Na prática, a instituição precisa verificar de onde virão infraestrutura, conectividade, equipamentos, deslocamentos e horas de trabalho que não estejam cobertos pelas bolsas. Ignorar esses custos produz uma proposta atraente no papel, mas frágil na execução.

O que torna a oportunidade concreta para Diamantina

O IFNMG possui campus em Diamantina, e a Secretaria Municipal de Saúde mantém uma rede pública local. Essa presença atende à condição básica de existir, no território, um instituto federal e uma gestão municipal do SUS que poderiam avaliar a parceria. A elegibilidade efetiva depende de decisões institucionais, cursos vinculáveis ao projeto, docentes disponíveis, profissionais do serviço, articulação com o Plano de Ação de Saúde Digital aplicável à região e assinatura dos representantes legais.

O ponto de partida responsável não é anunciar uma candidatura. É reunir quem conhece os serviços, quem forma estudantes e quem responde pela governança institucional para testar três perguntas: existe um problema prioritário de saúde digital sustentado por evidências? Há capacidade de organizar pelo menos três grupos por 24 meses? A solução pode ser incorporada ao serviço depois do projeto?

Se as respostas forem positivas, o território pode construir uma proposta que una educação profissional, inovação pública e cuidado. Se faltarem dados, parceiros ou capacidade, o diagnóstico continua útil para outras estratégias de transformação digital — sem forçar uma inscrição apenas porque o edital está aberto.

Sete decisões antes de 8 de setembro

  1. Confirmar a governança. Definir o instituto federal proponente, a secretaria parceira, o docente coordenador e as autoridades que assinarão o compromisso.
  2. Escolher um problema comprovável. Usar diagnóstico e plano de saúde digital, registros de serviço e escuta das equipes, sem expor dados pessoais.
  3. Vincular o problema aos eixos. Mostrar por que formação, solução tecnológica ou interoperabilidade são necessárias — e como se complementam.
  4. Dimensionar os grupos. Verificar cursos, tutores, estudantes, preceptores, carga mínima de oito horas semanais e impedimentos de acumulação.
  5. Definir resultados e indicadores. Conectar cada atividade a uma mudança observável, com linha de base e forma de acompanhamento.
  6. Planejar continuidade e custos. Explicar como a ação entrará no cotidiano do SUS e quem sustentará despesas não cobertas pelas bolsas.
  7. Revisar e enviar com antecedência. Conferir formulário, termo assinado, coerência, anonimização exigida pelo duplo-cego e confirmação de envio.

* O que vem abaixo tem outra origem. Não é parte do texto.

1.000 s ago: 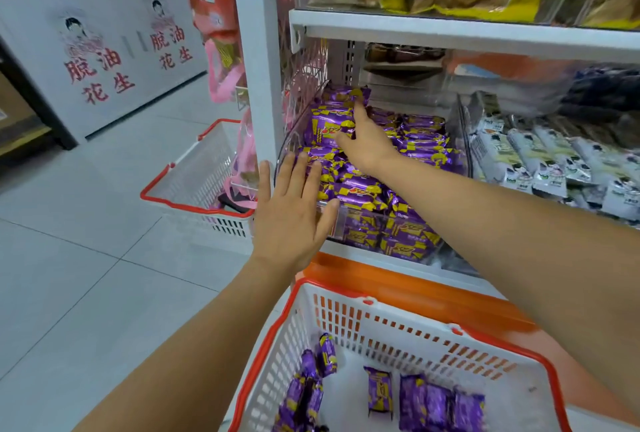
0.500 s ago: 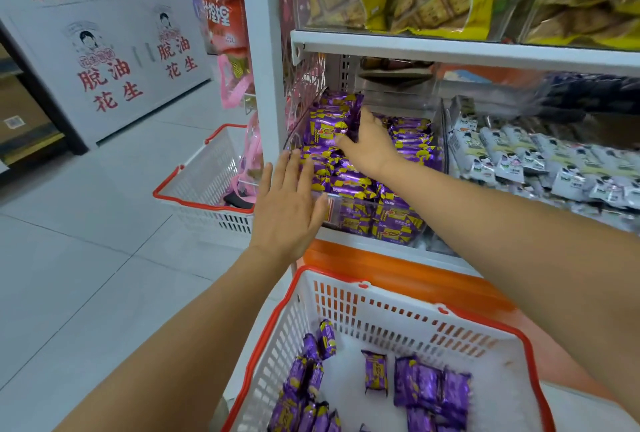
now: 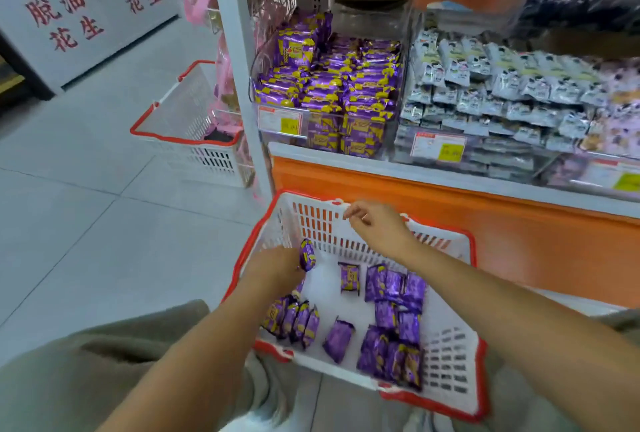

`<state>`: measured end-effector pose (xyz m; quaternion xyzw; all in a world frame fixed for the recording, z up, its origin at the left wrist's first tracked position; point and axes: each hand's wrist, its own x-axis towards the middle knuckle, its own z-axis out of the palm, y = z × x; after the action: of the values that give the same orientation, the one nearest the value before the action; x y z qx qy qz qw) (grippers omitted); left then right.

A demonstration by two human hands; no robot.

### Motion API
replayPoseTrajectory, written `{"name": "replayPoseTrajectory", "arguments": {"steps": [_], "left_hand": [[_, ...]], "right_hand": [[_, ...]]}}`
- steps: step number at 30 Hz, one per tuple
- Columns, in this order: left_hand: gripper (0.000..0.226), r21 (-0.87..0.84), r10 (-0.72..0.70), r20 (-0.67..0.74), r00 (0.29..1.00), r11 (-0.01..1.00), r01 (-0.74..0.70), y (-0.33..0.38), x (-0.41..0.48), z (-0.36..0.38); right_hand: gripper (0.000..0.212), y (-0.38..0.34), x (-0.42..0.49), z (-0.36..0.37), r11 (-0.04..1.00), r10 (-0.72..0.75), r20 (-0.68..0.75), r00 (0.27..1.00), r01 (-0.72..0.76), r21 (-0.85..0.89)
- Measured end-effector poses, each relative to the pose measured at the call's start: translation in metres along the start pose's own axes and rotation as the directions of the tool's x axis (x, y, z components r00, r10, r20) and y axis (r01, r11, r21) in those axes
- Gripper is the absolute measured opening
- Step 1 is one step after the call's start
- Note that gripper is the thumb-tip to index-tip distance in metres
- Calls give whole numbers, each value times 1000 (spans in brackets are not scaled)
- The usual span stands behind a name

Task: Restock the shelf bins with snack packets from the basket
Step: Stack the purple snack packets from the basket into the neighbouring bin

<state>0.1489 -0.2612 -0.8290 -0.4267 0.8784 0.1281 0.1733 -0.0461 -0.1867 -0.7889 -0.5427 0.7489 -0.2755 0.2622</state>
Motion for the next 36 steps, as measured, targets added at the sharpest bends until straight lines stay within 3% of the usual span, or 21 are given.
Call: {"name": "replayPoseTrajectory", "arguments": {"steps": [3,6,12,15,20,26,29,32,36], "left_hand": [[33,-67,-11,165,986,998,23,12,3,43],[37,-90,3,289,957,996,24,25,11,71],[41,-114,43,373,927,994,0,33,45,106],[53,-69,16,401,916,998,12,35,61,120],[68,-19,-26,447,894,999,38,32,79,140],[62,59,-93,384,919,995,77,19,84,160],[61,60,-85,400,913,996,66,11,80,164],[61,65,-67,393,917,997,45,7,79,166],[59,34,-71,382,921,997,63,7,77,169]], "right_hand": [[31,50,-16,18,951,295,254,921,-258,-167],[36,87,-26,34,879,464,370,805,-366,-304],[25,132,-21,57,746,663,315,679,-632,-207],[74,154,-12,68,663,742,285,607,-728,-175],[78,183,0,94,620,776,237,584,-775,-124],[107,200,20,133,599,799,115,591,-763,-242],[109,198,26,145,560,824,76,561,-787,-259],[107,197,32,155,565,816,41,577,-780,-269],[106,196,40,164,589,807,54,589,-791,-167]]}}
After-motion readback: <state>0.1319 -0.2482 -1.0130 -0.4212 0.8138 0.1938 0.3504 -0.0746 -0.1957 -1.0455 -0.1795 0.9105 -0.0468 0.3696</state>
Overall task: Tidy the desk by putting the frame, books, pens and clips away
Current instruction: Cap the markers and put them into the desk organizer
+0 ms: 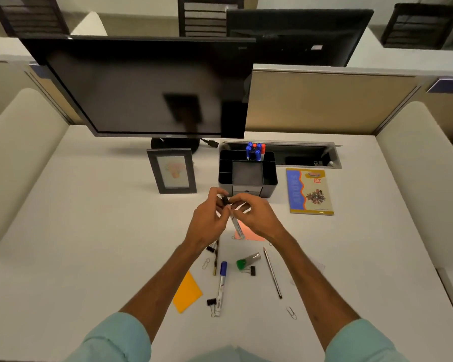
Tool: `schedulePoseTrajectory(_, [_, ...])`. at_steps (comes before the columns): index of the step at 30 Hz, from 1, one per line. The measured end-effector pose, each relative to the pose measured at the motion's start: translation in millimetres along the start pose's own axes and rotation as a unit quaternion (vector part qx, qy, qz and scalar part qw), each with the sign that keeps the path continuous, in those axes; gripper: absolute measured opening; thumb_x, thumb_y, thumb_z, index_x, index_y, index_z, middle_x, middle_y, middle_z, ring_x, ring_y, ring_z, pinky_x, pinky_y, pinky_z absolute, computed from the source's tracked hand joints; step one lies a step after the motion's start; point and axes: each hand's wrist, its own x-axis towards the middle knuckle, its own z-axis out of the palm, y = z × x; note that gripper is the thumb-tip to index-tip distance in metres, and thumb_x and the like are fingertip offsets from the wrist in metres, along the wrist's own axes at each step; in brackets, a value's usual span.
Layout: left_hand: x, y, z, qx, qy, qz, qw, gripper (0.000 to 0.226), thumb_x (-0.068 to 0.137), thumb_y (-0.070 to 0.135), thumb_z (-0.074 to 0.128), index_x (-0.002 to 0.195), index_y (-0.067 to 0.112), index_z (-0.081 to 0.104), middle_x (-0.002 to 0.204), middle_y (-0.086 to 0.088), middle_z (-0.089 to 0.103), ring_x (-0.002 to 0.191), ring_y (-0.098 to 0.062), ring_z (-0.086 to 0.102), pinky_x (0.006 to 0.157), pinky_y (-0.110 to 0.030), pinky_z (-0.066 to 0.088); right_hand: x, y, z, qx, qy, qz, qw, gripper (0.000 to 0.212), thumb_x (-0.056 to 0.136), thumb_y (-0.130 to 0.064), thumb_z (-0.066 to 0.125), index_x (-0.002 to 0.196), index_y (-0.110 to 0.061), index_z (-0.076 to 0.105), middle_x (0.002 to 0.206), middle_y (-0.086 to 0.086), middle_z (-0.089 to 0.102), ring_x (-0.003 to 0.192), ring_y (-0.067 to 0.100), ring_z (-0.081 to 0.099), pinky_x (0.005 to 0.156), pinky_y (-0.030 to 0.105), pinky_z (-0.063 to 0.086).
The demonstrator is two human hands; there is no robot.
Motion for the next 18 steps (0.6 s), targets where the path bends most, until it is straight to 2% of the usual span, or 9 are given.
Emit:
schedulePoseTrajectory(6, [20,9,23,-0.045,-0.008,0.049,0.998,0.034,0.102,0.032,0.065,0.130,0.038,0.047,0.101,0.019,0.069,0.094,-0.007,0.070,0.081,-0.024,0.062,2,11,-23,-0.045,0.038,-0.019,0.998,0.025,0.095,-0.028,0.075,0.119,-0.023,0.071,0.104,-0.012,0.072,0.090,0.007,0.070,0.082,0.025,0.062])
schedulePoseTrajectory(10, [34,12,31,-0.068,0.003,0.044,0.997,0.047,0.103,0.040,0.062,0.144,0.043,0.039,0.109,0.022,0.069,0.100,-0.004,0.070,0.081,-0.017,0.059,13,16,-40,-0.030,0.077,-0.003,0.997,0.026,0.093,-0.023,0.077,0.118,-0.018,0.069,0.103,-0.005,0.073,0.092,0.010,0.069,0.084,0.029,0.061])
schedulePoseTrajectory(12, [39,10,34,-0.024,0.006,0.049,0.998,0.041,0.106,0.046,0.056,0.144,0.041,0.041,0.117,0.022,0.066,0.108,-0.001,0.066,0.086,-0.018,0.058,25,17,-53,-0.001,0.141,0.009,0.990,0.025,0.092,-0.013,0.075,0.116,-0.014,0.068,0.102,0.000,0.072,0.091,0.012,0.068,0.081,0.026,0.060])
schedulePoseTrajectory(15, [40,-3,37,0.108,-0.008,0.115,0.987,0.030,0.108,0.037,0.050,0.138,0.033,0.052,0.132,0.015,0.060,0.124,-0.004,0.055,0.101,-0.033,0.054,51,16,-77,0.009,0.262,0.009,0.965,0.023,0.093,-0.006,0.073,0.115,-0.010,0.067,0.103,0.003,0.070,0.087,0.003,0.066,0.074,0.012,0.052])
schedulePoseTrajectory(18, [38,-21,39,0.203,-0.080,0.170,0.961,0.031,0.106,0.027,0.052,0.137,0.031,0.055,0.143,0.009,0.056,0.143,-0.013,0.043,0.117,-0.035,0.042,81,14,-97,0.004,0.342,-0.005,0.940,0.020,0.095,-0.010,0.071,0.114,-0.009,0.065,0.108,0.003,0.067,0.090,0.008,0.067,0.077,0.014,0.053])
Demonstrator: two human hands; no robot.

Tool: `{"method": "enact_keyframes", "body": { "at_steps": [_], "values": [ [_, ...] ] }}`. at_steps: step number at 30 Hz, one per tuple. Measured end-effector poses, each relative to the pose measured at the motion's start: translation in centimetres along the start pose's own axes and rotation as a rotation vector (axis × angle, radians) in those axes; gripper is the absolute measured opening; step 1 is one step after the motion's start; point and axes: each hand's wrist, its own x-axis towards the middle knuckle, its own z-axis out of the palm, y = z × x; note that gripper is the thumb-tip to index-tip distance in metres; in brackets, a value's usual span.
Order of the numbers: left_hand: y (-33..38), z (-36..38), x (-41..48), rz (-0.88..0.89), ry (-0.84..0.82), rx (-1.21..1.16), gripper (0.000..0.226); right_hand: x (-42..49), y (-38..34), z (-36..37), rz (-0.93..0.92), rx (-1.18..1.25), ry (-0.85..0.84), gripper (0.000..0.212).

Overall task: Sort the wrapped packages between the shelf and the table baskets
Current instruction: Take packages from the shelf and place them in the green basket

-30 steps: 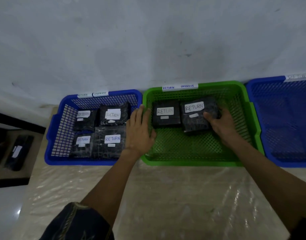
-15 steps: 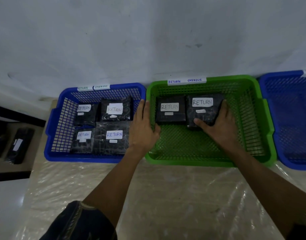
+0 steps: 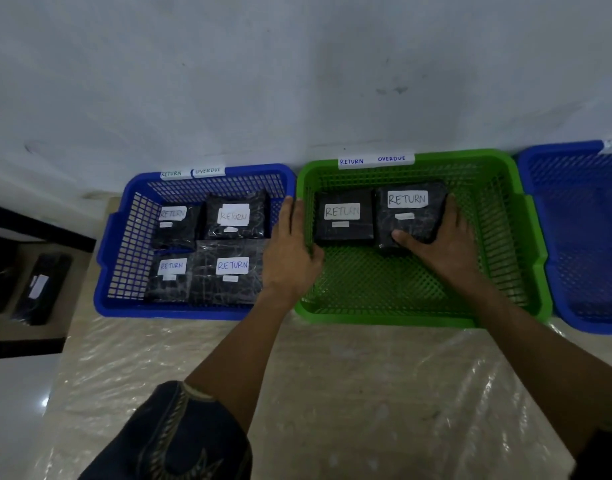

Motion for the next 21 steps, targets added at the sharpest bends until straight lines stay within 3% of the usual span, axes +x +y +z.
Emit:
{"method": "enact_keyframes", "body": {
  "at_steps": [6,14,21],
  "values": [
    [0.2,-0.2,-0.2,-0.013,-0.009,-0.023,0.081,0.4,-0.4,-1.1,0.123,0.213,-0.006,0.134],
    [0.1,-0.1,-0.2,-0.024,-0.036,-0.022,0.081,-1.7,1.8,-1.0,0.151,0.139,0.016,0.122],
    [0.1,-0.2,-0.1,-0.02,-0.043,-0.008,0.081,-0.4,-0.2,-1.1,0.068,0.028,-0.01,0.114]
  ]
}}
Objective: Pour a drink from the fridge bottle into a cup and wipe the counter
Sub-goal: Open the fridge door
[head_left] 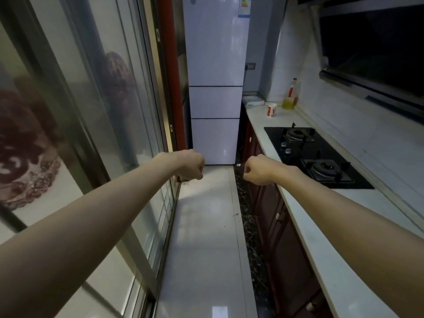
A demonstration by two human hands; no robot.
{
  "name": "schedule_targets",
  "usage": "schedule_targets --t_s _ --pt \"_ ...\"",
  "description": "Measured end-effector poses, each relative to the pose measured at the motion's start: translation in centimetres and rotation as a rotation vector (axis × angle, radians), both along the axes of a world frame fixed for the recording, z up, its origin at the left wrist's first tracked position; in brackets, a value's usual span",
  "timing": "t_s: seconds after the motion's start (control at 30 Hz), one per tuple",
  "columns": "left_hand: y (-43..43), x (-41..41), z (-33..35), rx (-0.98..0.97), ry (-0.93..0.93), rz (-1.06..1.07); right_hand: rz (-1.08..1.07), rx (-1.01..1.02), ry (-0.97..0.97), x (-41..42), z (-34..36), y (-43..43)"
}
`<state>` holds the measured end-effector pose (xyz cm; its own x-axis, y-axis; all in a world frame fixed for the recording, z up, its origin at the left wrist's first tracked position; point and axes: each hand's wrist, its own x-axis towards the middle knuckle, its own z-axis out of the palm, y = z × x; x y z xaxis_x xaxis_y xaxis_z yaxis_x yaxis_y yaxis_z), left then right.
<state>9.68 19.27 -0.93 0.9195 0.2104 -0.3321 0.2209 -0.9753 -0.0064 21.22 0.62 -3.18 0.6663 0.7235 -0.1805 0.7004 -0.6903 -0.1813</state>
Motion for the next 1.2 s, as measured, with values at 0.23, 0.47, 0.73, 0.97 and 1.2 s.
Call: schedule_targets --t_s 0.23,0.47,0.73,0.97,1.2 --pt "4.3 5.9 -1.2 -0.025 0.020 -0.010 -0.036 0.016 0.023 6.1 -0.2 2.8" --pt "7.3 13.9 -2.0 -0.004 0.034 0.010 -0.001 0.043 0.025 14.7 -1.6 6.5" --pt "10.2 23.9 0.2 0.038 -0.002 0.054 0.071 0.067 0.015 26.4 -0.6 11.0" --pt "14.6 29.2 1.0 0.048 -0.062 0.087 0.111 0.105 0.039 33.8 -0.7 15.2" --pt "20.5 36.0 -0.8 0.028 -0.038 0.074 0.131 0.049 0.064 40.3 -2.1 21.6"
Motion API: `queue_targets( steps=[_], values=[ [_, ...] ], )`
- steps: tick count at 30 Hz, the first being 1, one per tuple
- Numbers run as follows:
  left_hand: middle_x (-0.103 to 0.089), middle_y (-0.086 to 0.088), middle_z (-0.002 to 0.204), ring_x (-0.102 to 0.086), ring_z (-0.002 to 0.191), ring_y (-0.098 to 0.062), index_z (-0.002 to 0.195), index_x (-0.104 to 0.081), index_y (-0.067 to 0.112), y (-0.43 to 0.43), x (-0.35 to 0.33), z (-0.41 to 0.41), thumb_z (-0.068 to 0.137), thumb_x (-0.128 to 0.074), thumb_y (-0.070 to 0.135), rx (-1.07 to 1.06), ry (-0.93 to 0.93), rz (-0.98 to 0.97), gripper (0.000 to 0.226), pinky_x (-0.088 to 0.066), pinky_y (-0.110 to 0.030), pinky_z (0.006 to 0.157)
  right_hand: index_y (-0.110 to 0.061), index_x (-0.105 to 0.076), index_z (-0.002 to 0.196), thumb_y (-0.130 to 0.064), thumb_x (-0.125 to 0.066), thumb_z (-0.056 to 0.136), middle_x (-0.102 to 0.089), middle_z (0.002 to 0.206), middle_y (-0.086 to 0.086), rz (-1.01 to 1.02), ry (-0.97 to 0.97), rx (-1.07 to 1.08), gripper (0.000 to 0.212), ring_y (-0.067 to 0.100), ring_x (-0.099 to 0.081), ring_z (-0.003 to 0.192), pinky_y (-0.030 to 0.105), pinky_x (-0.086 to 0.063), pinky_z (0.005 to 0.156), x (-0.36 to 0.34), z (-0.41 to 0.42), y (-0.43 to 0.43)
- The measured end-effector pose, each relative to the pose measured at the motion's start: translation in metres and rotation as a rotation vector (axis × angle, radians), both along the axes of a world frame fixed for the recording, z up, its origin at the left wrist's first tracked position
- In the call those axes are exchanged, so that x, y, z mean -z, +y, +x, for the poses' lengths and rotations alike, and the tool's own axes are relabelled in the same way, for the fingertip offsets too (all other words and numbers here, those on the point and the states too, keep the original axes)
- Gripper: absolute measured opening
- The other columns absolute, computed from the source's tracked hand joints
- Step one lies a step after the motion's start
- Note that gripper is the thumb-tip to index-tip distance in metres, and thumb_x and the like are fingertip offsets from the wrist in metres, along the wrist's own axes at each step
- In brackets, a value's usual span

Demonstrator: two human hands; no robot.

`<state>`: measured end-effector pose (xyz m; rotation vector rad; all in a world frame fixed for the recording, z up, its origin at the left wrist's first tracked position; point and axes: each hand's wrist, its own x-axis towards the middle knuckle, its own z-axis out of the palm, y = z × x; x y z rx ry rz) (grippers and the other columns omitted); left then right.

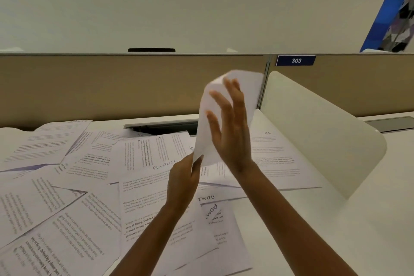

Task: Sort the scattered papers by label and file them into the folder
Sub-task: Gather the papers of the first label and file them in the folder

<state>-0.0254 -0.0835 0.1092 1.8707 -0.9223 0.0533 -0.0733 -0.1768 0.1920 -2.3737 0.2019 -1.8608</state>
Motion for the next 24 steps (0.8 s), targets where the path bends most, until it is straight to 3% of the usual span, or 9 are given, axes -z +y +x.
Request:
queue_targets(
  steps=[3, 6, 9, 12, 14, 16, 19, 21, 24],
  values=[
    [-0.071, -0.011, 0.077, -0.061, 0.056, -0.008, 0.084, -0.065, 0.006, 0.001, -0.015, -0.005, 0.087, -0.055, 0.017, -0.005, -0.146, -0.123, 0.015, -0.049, -0.012, 0.061, -0.027, -0.013, 0.139, -0.053, -0.038, 0.088, -0.005, 0.154, 0.003, 0.38, 0.122, -0.127, 0.062, 0.016, -0.008, 0.142, 0.017, -0.025, 0.106, 0.014, 0.002, 0.023],
    [-0.07, -0.003, 0.064, -0.064, 0.047, -0.01, 0.083, -0.07, 0.006, 0.002, -0.013, -0.006, 0.079, -0.061, 0.023, -0.02, -0.444, -0.077, 0.019, -0.047, -0.009, 0.047, -0.041, -0.009, 0.137, -0.059, -0.043, 0.081, -0.009, 0.15, -0.019, 0.71, 0.304, -0.292, 0.068, -0.004, -0.012, 0.132, -0.001, -0.016, 0.098, 0.035, -0.002, 0.039],
    [-0.074, -0.006, 0.088, -0.071, 0.064, -0.017, 0.101, -0.069, 0.005, 0.003, 0.001, -0.005, 0.072, -0.064, 0.027, -0.05, -0.496, 0.02, 0.036, -0.056, -0.027, 0.056, -0.041, -0.016, 0.136, -0.043, -0.04, 0.089, -0.032, 0.146, -0.012, 0.838, 0.358, -0.396, 0.053, 0.006, -0.037, 0.128, 0.027, -0.037, 0.106, 0.052, -0.006, 0.045],
    [-0.066, -0.007, 0.117, -0.07, 0.09, -0.022, 0.12, -0.06, 0.01, 0.007, 0.02, -0.004, 0.073, -0.073, 0.029, -0.028, -0.587, 0.073, 0.053, -0.053, -0.035, 0.075, -0.045, -0.031, 0.116, -0.035, -0.041, 0.091, -0.049, 0.119, -0.023, 0.868, 0.34, -0.381, 0.028, 0.003, -0.059, 0.098, 0.015, -0.052, 0.083, 0.06, -0.009, 0.041],
    [-0.057, -0.003, 0.129, -0.057, 0.115, -0.021, 0.127, -0.054, 0.015, 0.014, 0.029, -0.001, 0.087, -0.05, 0.045, 0.047, -0.676, 0.134, 0.05, -0.038, -0.036, 0.095, -0.038, -0.038, 0.109, -0.031, -0.042, 0.091, -0.052, 0.111, -0.021, 0.976, 0.292, -0.352, 0.02, 0.003, -0.058, 0.09, 0.018, -0.051, 0.081, 0.066, -0.008, 0.032],
    [-0.053, 0.0, 0.133, -0.046, 0.122, -0.014, 0.13, -0.046, 0.02, 0.026, 0.038, 0.007, 0.092, -0.029, 0.055, 0.08, -0.622, 0.162, 0.055, -0.03, -0.036, 0.101, -0.027, -0.043, 0.114, -0.024, -0.045, 0.093, -0.056, 0.115, -0.006, 1.134, 0.242, -0.319, 0.021, 0.008, -0.059, 0.093, 0.024, -0.051, 0.081, 0.074, -0.004, 0.022],
    [-0.053, 0.0, 0.133, -0.043, 0.122, -0.01, 0.127, -0.05, 0.023, 0.045, 0.05, 0.02, 0.091, -0.022, 0.06, -0.028, -0.369, 0.092, 0.059, -0.032, -0.034, 0.1, -0.021, -0.049, 0.11, -0.023, -0.05, 0.092, -0.063, 0.103, 0.001, 1.237, 0.31, -0.324, 0.019, 0.011, -0.065, 0.08, 0.017, -0.055, 0.058, 0.089, 0.001, 0.008],
    [-0.051, -0.002, 0.135, -0.044, 0.125, -0.015, 0.124, -0.054, 0.02, 0.055, 0.059, 0.032, 0.088, -0.026, 0.061, -0.149, -0.137, 0.033, 0.061, -0.03, -0.032, 0.102, -0.018, -0.053, 0.108, -0.023, -0.053, 0.091, -0.066, 0.098, 0.003, 1.252, 0.39, -0.336, 0.018, 0.011, -0.066, 0.077, 0.014, -0.052, 0.053, 0.1, 0.003, 0.002],
    [-0.047, -0.01, 0.136, -0.044, 0.126, -0.027, 0.119, -0.057, 0.013, 0.071, 0.073, 0.051, 0.089, -0.044, 0.035, -0.311, 0.087, 0.093, 0.04, -0.033, -0.035, 0.103, -0.014, -0.057, 0.104, -0.028, -0.057, 0.089, -0.068, 0.094, 0.005, 1.256, 0.505, -0.322, 0.02, 0.013, -0.067, 0.077, 0.015, -0.053, 0.055, 0.121, 0.005, -0.003]
  ],
)
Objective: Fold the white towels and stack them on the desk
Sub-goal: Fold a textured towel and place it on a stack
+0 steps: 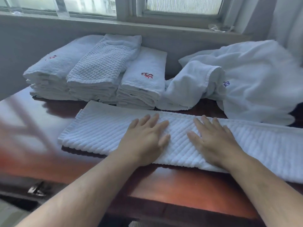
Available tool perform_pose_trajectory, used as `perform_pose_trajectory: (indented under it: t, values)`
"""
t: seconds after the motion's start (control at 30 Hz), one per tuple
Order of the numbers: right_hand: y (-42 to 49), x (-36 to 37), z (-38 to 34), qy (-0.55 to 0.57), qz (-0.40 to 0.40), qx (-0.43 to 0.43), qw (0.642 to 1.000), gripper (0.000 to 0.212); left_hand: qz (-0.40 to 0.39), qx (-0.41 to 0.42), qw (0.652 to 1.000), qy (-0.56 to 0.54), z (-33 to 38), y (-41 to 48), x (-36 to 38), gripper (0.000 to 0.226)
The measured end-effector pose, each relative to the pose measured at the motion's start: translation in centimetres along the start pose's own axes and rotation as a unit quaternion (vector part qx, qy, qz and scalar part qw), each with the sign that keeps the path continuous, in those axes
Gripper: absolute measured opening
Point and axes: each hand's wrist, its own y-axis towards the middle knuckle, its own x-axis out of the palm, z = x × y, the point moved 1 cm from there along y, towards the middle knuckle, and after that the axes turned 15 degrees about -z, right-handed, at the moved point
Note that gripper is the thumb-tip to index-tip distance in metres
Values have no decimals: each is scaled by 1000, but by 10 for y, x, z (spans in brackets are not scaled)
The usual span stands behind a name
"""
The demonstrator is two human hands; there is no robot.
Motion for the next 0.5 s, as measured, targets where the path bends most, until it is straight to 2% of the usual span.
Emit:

As inscrições terminam em 8 de setembro de 2026. O resultado preliminar está previsto para 7 de outubro, os recursos para 19 de outubro, o resultado final para 21 de outubro e o início das atividades para 1º de fevereiro de 2027.

O novo PET Saúde I&SD oferece uma oportunidade real de transformar demandas do serviço em aprendizagem e inovação. Sua maior exigência também é sua maior qualidade: a tecnologia precisa nascer de uma parceria, responder a um problema público e deixar capacidade instalada depois que a bolsa terminar.

Informações conferidas em 21 de agosto de 2026. Antes da submissão, consulte a versão vigente do edital, seus anexos e o cronograma oficial.